▶ [EXERCISE BRIEF]: Word for word, please restate the lines from the beginning of the data through the line in which "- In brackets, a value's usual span" appears.

▶ [GIVEN DATA]:

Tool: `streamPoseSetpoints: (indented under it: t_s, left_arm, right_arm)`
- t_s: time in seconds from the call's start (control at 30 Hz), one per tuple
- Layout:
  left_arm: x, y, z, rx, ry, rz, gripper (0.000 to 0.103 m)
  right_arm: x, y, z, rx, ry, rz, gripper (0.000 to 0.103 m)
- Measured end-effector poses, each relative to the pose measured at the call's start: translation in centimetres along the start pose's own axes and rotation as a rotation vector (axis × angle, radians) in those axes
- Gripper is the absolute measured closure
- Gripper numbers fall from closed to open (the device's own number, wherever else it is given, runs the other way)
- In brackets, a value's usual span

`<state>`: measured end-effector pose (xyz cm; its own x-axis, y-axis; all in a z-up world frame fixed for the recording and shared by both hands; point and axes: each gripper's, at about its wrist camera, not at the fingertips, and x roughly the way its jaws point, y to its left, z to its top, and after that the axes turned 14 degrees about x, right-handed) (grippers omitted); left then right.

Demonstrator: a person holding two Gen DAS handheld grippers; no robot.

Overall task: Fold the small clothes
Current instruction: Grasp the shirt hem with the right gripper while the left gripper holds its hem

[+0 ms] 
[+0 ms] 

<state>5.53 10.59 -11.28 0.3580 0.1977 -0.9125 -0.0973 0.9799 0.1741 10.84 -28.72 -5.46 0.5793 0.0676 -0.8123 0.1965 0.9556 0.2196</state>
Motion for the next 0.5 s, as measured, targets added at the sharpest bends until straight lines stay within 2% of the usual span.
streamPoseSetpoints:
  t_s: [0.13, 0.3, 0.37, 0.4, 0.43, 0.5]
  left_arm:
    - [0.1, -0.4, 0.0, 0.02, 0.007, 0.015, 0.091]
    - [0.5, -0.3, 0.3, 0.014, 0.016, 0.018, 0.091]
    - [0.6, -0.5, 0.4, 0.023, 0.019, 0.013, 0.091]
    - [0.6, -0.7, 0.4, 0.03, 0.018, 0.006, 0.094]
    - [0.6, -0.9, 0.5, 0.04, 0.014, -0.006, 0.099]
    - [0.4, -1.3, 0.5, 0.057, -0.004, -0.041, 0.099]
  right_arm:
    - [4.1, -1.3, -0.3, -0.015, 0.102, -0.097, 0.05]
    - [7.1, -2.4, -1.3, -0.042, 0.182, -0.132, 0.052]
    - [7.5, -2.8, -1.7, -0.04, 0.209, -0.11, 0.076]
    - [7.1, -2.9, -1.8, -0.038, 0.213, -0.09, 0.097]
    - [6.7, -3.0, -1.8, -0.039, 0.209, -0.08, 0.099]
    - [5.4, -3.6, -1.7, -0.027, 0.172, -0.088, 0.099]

▶ [PROBLEM SOLUTION]:
Tool: `streamPoseSetpoints: (indented under it: t_s, left_arm, right_arm)`
- t_s: time in seconds from the call's start (control at 30 Hz), one per tuple
- Layout:
  left_arm: x, y, z, rx, ry, rz, gripper (0.000 to 0.103 m)
  right_arm: x, y, z, rx, ry, rz, gripper (0.000 to 0.103 m)
- Measured end-effector poses, each relative to the pose measured at the call's start: translation in centimetres along the start pose's own axes and rotation as a rotation vector (axis × angle, radians) in those axes
- Gripper is the absolute measured closure
- Gripper numbers fall from closed to open (the device's own number, wherever else it is given, runs the other way)
- In brackets, a value's usual span

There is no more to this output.